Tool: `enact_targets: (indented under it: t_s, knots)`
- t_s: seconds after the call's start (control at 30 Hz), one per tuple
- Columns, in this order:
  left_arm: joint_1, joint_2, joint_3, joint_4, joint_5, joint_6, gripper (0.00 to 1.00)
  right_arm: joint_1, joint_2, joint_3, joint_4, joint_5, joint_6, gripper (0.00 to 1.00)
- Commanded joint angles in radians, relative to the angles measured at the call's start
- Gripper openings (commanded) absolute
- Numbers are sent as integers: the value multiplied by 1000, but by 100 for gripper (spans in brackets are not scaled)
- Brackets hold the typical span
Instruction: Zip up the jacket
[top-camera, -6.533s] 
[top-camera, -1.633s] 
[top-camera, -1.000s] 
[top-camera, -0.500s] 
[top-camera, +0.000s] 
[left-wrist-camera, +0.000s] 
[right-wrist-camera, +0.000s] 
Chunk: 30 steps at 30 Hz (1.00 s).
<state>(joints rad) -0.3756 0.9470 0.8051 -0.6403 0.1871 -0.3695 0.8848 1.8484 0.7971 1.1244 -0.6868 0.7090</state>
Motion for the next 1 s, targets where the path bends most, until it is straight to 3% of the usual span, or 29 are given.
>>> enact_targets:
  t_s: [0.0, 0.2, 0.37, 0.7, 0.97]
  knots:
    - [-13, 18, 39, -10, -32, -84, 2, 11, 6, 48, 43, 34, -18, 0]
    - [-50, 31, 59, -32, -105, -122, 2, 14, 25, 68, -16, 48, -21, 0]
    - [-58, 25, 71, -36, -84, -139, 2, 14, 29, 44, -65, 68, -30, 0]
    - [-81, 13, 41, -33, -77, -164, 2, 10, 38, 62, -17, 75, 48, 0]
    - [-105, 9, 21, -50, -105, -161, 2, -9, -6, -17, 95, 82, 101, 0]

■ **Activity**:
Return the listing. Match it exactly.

■ **Solution for this exercise**:
Tool: `enact_targets: (indented under it: t_s, knots)`
- t_s: seconds after the call's start (control at 30 Hz), one per tuple
- Columns, in this order:
  left_arm: joint_1, joint_2, joint_3, joint_4, joint_5, joint_6, gripper (0.00 to 1.00)
  right_arm: joint_1, joint_2, joint_3, joint_4, joint_5, joint_6, gripper (0.00 to 1.00)
- Commanded joint angles in radians, relative to the angles measured at the call's start
- Gripper openings (commanded) absolute
- Numbers are sent as integers: the value multiplied by 1000, but by 100 for gripper (spans in brackets are not scaled)
- Brackets hold the typical span
Instruction: Zip up the jacket
[top-camera, -6.533s] 
[top-camera, -1.633s] 
[top-camera, -1.000s] 
[top-camera, -0.500s] 
[top-camera, +0.000s] 
[left-wrist-camera, +0.000s] 
[right-wrist-camera, +0.000s] 
Chunk: 30 steps at 30 Hz (1.00 s).
<state>(joints rad) -0.3756 0.9470 0.8051 -0.6403 0.1871 -0.3695 0.8848 1.8484 0.7971 1.1244 -0.6868 0.7090</state>
Motion for the next 1 s, targets where the path bends most, until it is straight to 3% of the usual span, or 29 are given.
>>> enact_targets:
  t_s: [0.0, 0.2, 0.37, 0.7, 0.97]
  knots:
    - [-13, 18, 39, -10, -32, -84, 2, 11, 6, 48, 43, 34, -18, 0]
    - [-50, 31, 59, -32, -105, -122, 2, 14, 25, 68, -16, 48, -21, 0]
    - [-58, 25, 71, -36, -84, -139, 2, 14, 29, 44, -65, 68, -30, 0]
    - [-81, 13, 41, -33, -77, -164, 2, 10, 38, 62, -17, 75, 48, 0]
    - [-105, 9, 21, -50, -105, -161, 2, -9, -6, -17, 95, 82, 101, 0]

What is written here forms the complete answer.